Berthoud's report resulted in the route from Empire to Hot Sulfur Springs which led Denver author, Chauncey Thomas, lying in a Washington D.C. park on a sultry afternoon, to write the famous "Snow Story" about delivering the mail in a Berthoud Pass blizzard.
Skiing on Berthoud Pass was greatly enhanced by the development of an all-season road across the pass. When the road was paved in 1938, the event was marked by two months of celebrations, including parades and a re-enactment on a pony express ride from Topeka to Denver. On July 3, a crowd of 3,500 (20,000 were turned away) munched on buffalo burgers while Miss Berthoud Pass and the governors of Colorado and Utah cut the ribbon.

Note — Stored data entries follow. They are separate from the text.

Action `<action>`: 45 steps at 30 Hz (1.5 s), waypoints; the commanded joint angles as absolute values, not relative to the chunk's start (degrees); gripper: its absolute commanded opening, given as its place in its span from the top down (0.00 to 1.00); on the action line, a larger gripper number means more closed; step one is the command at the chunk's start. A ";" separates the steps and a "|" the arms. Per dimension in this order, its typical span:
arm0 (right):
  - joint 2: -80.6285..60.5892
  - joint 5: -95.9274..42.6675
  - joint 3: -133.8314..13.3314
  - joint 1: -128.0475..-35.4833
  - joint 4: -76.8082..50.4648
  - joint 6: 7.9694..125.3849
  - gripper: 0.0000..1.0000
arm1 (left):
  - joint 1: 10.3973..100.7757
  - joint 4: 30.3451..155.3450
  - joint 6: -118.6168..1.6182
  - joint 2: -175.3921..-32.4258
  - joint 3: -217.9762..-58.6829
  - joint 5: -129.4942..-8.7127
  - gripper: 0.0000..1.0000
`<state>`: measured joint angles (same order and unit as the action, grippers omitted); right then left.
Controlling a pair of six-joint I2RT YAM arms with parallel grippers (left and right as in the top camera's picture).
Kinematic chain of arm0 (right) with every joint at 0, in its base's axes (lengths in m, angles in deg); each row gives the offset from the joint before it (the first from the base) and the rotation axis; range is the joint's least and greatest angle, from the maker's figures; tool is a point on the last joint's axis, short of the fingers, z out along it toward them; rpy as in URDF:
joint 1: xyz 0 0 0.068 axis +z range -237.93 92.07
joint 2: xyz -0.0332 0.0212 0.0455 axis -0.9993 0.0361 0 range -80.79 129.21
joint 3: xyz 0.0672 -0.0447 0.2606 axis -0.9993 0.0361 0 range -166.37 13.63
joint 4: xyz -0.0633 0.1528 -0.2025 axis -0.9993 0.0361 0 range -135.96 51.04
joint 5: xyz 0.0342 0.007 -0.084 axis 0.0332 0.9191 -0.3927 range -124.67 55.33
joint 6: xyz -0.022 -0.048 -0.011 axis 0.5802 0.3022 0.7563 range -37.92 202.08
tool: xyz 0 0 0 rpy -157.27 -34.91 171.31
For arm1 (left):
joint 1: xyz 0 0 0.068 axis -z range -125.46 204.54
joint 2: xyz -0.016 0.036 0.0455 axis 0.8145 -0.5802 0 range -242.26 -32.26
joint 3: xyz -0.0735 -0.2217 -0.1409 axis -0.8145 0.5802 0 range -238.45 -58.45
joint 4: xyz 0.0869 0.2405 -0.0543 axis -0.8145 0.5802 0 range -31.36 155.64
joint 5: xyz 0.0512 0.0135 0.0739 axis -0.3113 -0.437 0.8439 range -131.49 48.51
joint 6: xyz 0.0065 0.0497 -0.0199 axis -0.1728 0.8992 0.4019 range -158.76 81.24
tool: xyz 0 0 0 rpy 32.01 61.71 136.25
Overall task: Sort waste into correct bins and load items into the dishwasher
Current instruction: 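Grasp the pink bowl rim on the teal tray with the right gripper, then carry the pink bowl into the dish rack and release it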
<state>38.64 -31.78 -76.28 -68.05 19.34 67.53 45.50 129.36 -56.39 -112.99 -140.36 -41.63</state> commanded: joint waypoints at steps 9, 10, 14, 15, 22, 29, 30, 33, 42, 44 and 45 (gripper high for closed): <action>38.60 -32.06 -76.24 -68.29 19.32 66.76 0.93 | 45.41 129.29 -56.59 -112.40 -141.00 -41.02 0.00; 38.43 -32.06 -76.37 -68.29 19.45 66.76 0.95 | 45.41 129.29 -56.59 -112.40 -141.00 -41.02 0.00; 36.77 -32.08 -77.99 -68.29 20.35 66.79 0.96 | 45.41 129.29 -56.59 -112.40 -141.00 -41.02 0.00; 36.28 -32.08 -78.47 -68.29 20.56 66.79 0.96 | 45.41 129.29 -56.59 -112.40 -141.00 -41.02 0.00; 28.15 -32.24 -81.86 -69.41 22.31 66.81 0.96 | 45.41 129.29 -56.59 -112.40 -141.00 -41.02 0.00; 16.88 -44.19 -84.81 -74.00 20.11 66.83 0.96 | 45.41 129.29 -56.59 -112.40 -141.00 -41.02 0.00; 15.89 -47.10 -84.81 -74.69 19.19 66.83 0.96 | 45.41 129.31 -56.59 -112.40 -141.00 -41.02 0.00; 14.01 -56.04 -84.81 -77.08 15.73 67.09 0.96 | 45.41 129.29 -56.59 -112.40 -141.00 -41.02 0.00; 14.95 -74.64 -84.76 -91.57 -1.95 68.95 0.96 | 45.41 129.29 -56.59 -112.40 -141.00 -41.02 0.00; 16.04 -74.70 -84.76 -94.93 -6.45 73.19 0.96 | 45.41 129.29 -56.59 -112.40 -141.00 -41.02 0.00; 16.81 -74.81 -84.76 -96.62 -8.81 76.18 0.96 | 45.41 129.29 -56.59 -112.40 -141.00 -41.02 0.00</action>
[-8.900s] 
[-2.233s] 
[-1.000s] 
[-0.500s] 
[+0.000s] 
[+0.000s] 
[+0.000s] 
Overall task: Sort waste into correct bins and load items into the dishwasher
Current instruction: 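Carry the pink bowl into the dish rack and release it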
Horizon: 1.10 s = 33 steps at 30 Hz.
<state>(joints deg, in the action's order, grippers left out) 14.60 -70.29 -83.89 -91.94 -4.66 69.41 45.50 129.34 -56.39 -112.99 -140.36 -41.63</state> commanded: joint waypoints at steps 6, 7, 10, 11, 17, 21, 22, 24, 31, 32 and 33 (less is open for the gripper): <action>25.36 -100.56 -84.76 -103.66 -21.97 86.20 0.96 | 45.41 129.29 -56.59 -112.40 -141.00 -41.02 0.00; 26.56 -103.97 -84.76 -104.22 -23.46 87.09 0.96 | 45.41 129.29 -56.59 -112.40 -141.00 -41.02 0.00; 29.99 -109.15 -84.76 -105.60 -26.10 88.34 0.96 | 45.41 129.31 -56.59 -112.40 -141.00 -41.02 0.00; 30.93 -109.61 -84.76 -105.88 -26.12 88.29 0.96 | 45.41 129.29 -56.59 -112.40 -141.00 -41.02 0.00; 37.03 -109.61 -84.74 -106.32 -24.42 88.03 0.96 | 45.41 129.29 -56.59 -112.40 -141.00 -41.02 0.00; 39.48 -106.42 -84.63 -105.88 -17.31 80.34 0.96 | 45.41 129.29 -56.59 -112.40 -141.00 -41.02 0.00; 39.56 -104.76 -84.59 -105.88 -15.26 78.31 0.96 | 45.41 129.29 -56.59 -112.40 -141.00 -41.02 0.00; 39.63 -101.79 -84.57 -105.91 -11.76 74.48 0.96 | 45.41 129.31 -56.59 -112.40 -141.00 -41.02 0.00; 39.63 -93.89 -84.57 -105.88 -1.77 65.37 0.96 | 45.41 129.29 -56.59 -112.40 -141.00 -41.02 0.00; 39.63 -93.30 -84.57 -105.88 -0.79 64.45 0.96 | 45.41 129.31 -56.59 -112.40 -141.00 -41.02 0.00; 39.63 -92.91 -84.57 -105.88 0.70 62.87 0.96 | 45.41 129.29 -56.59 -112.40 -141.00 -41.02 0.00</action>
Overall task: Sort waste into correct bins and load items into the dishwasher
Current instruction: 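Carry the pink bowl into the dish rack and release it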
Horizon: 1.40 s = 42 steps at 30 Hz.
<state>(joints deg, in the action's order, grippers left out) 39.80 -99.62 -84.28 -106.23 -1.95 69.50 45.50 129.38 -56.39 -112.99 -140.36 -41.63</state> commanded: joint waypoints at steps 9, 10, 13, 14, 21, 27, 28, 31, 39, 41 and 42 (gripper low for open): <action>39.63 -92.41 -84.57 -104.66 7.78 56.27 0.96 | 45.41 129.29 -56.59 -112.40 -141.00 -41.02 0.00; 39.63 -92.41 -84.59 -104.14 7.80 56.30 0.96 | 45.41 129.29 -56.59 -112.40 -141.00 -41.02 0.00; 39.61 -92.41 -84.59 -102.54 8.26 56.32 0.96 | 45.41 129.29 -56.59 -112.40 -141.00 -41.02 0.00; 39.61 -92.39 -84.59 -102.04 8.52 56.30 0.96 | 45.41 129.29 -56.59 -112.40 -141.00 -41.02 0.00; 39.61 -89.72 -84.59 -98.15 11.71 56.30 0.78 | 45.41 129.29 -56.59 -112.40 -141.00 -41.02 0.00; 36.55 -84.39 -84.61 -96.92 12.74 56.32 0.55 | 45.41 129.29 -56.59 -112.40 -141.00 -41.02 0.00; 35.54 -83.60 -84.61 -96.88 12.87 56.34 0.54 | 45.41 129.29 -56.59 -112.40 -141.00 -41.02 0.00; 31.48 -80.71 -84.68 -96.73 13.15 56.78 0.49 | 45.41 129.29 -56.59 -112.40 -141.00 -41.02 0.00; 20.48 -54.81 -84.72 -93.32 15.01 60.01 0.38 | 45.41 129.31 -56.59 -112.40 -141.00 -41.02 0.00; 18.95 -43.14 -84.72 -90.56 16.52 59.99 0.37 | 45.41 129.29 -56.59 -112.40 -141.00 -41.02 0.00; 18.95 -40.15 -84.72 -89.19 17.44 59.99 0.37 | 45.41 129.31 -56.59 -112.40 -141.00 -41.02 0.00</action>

But the skiing facilities at Berthoud had already drawn attention. When
the rope tow, at the time one of the longest in the country, opened in
February of 1937, the Rocky mountain News reported, "while the crowd
looked on, the giant ropes began their upward and downward sweep and moved
along without a hitch. The strong motors were barely audible and the ropes
provided a pull sufficient to carry as many as are able to ride the tow
at one time."
Those facilities now include the world's first double chair-lift, installed in 1947, and lodges on Berthoud Pass and West portal. When the lodges were authorized by the federal government in 1938, - at a cost of $115,000 each - the Leadville Herald Democrat said that in addition to providing the finest facilities in the area, they "would strive to make possible for any $20 a week clerk a few days each winter in a snowy sports playground.
It is hoped that all $20 a week clerks enjoy the Berthoud Pass ski area as much now as they did in 1938.